By Shana Sandberg
Recent news reports of record numbers of applicants and enrollees at the nation’s medical schools have drawn attention to the future physician workforce. But questions remain as to whether the United States will have enough physicians to fill shortages exacerbated by the expansion of insurance coverage and by an aging population that increasingly suffers from chronic disease. Can transformations in training, payment, and care delivery help to solve our growing health care needs?
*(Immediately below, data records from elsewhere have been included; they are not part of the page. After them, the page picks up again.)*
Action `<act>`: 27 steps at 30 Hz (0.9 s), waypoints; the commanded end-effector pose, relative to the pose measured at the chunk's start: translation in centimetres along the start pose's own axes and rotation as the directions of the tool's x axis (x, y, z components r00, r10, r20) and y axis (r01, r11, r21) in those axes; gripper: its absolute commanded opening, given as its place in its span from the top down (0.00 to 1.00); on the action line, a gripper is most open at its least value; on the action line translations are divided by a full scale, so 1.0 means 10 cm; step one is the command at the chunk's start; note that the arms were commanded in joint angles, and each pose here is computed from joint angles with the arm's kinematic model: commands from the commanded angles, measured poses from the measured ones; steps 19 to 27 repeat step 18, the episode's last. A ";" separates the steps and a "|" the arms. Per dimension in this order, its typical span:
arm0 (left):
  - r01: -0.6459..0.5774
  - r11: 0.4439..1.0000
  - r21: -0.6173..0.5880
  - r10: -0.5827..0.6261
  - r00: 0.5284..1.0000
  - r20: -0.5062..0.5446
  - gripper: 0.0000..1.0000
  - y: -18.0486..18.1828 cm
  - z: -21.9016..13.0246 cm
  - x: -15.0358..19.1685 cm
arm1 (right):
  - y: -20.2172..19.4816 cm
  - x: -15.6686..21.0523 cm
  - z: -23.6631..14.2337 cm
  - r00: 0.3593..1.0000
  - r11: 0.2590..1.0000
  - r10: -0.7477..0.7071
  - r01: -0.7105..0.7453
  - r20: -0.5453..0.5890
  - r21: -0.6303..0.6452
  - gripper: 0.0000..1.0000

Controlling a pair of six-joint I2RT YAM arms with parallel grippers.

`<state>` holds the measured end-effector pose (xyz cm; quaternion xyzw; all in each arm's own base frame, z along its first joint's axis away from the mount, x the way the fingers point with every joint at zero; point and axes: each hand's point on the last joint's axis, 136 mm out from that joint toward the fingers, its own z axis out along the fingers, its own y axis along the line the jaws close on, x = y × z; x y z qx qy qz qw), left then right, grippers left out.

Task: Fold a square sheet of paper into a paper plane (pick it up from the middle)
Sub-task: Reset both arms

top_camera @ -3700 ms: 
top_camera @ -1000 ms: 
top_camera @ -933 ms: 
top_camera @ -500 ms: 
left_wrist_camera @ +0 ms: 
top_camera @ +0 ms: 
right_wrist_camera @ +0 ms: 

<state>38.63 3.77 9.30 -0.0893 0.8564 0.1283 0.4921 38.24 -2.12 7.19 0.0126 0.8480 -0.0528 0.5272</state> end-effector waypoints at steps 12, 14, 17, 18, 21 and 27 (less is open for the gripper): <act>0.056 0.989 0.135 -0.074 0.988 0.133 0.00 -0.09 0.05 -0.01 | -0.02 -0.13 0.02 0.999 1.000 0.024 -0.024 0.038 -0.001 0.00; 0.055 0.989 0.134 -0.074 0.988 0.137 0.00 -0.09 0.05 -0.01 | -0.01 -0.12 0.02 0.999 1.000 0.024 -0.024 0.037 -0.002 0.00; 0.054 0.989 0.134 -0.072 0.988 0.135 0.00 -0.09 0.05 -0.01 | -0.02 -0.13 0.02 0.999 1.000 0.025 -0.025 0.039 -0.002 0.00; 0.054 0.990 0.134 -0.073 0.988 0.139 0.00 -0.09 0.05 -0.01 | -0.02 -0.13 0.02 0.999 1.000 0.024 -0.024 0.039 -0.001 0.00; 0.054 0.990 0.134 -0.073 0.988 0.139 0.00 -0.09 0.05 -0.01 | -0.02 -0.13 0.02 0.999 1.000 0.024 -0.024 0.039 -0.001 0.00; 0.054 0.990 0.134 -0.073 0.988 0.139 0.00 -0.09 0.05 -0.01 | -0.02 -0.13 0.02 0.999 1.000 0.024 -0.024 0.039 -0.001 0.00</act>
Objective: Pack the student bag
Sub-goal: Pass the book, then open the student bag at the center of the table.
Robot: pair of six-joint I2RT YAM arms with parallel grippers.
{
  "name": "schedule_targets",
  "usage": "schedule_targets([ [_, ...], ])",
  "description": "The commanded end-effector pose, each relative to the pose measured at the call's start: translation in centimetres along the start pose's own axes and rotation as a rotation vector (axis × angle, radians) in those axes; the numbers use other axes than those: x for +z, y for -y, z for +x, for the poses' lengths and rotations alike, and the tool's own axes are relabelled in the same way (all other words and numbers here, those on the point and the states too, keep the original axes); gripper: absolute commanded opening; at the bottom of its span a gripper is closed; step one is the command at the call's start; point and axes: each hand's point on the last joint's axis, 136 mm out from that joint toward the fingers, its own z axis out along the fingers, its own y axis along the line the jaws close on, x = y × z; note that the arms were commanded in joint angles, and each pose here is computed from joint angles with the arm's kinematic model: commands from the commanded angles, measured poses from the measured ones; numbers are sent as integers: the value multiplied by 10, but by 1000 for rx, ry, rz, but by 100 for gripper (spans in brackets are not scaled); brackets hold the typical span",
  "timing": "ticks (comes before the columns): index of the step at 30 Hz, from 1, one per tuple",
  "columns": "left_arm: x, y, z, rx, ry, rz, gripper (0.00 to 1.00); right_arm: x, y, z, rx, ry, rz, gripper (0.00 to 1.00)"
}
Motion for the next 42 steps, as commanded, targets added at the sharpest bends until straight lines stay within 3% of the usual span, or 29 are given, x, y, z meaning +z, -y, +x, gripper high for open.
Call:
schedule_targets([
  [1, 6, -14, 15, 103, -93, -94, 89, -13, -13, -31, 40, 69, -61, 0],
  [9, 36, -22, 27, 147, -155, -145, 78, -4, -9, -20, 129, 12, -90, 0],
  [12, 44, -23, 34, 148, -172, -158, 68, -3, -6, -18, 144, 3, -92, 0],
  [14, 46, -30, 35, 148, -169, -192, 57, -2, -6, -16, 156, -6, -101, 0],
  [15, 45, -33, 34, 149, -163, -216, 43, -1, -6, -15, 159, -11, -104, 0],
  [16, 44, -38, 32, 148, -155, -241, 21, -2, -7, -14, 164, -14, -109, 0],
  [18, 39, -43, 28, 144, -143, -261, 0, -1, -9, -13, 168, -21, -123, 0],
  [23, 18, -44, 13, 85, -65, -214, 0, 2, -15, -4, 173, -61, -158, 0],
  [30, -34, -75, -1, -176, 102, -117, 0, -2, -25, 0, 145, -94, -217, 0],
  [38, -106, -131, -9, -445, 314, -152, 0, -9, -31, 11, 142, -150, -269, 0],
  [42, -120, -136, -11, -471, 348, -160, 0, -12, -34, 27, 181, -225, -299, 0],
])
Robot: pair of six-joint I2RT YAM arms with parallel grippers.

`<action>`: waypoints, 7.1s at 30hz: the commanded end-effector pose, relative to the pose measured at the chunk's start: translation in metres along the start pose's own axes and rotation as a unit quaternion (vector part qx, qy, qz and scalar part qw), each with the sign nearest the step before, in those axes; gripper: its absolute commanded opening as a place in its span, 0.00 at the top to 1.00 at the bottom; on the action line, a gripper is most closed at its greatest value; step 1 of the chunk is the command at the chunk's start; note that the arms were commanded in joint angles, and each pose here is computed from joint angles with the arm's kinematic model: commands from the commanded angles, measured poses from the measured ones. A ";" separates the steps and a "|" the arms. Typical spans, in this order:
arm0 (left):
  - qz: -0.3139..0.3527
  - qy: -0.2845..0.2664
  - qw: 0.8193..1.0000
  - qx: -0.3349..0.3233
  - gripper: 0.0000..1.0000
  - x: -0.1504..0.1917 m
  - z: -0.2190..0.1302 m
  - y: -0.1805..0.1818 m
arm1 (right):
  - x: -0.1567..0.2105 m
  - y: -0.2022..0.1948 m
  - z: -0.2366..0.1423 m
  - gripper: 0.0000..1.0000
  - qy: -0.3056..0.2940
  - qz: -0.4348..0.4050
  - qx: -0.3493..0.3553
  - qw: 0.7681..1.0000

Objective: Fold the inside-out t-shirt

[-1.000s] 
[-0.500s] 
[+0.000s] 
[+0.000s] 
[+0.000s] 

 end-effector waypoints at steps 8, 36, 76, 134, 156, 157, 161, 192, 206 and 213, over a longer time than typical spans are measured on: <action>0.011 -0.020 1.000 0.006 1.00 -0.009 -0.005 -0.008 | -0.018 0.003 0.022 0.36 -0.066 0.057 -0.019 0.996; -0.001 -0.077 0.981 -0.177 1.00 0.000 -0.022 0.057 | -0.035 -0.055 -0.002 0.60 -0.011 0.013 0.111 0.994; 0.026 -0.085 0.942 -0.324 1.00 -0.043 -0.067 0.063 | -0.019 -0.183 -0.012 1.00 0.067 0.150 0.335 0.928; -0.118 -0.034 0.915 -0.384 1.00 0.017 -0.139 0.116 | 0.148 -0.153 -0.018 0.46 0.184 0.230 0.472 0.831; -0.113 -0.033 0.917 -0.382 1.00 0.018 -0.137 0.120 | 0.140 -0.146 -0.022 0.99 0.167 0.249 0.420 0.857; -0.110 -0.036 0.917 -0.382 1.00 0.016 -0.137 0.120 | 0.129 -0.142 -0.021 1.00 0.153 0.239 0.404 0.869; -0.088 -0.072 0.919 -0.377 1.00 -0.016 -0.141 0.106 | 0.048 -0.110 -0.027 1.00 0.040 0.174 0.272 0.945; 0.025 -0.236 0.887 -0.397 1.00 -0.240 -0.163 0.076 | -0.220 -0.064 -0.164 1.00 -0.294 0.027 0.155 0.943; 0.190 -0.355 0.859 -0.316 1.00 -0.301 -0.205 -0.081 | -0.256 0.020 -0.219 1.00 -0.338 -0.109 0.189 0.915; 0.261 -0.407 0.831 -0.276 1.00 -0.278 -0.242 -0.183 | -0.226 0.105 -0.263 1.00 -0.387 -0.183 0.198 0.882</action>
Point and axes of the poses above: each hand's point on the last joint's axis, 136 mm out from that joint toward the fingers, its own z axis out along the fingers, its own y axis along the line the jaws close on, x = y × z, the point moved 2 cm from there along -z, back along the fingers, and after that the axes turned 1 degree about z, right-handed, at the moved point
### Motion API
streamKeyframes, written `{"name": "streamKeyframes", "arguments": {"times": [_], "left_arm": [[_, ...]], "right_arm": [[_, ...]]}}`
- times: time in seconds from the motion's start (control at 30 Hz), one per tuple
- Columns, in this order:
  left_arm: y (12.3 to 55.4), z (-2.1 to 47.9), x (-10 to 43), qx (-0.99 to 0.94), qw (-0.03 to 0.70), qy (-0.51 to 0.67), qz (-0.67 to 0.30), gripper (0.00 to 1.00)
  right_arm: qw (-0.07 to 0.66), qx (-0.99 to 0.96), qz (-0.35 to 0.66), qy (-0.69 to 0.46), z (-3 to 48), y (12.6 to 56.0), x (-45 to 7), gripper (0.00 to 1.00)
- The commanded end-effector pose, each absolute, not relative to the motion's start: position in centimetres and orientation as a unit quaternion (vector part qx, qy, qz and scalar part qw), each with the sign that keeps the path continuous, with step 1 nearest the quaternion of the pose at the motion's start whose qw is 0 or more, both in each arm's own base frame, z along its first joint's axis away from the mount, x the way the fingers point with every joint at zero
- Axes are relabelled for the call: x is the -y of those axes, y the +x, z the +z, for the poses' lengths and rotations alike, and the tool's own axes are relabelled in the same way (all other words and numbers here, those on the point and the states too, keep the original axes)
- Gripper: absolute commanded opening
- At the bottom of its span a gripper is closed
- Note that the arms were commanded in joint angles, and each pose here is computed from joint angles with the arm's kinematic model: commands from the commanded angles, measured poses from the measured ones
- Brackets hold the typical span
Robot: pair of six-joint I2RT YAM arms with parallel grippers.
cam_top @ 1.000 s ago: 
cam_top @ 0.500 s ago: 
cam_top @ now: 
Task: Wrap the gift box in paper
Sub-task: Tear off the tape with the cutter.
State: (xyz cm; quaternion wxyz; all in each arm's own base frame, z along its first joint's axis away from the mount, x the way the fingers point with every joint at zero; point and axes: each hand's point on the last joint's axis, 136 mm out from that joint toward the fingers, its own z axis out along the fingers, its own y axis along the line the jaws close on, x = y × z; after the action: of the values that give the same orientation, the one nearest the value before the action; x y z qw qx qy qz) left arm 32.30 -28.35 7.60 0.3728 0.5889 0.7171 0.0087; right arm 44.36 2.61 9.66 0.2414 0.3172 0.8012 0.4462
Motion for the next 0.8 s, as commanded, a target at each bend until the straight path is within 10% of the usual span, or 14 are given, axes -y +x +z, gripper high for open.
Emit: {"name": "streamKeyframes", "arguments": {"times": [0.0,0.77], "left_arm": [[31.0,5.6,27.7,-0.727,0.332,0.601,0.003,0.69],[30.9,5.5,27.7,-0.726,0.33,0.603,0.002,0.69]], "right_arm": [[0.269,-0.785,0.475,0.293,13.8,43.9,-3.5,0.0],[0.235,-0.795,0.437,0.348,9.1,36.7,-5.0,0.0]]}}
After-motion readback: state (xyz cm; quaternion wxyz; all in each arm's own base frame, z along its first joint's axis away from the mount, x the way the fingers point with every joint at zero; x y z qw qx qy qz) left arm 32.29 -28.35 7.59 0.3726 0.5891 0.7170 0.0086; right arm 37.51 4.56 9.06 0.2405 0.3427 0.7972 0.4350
Over November and December, Health Affairs and Academic Medicine have partnered to produce special issues highlighting key workforce issues at stake within academic medical centers and beyond. While a comprehensive discussion of all the articles is impossible—together there are more than 50—it’s useful to reflect on some of the themes that run throughout. Academic medicine should respond wholeheartedly.
Straddling research and clinical practice, the academic medicine community is in a unique position to play a larger role in documenting, measuring, and assessing the way that transformations in health care payment and delivery today will affect our workforce needs tomorrow. As summed up by one commentator in the current issue of Health Affairs, “Workforce policy needs to be grounded in an understanding of how practice is changing in the trenches.”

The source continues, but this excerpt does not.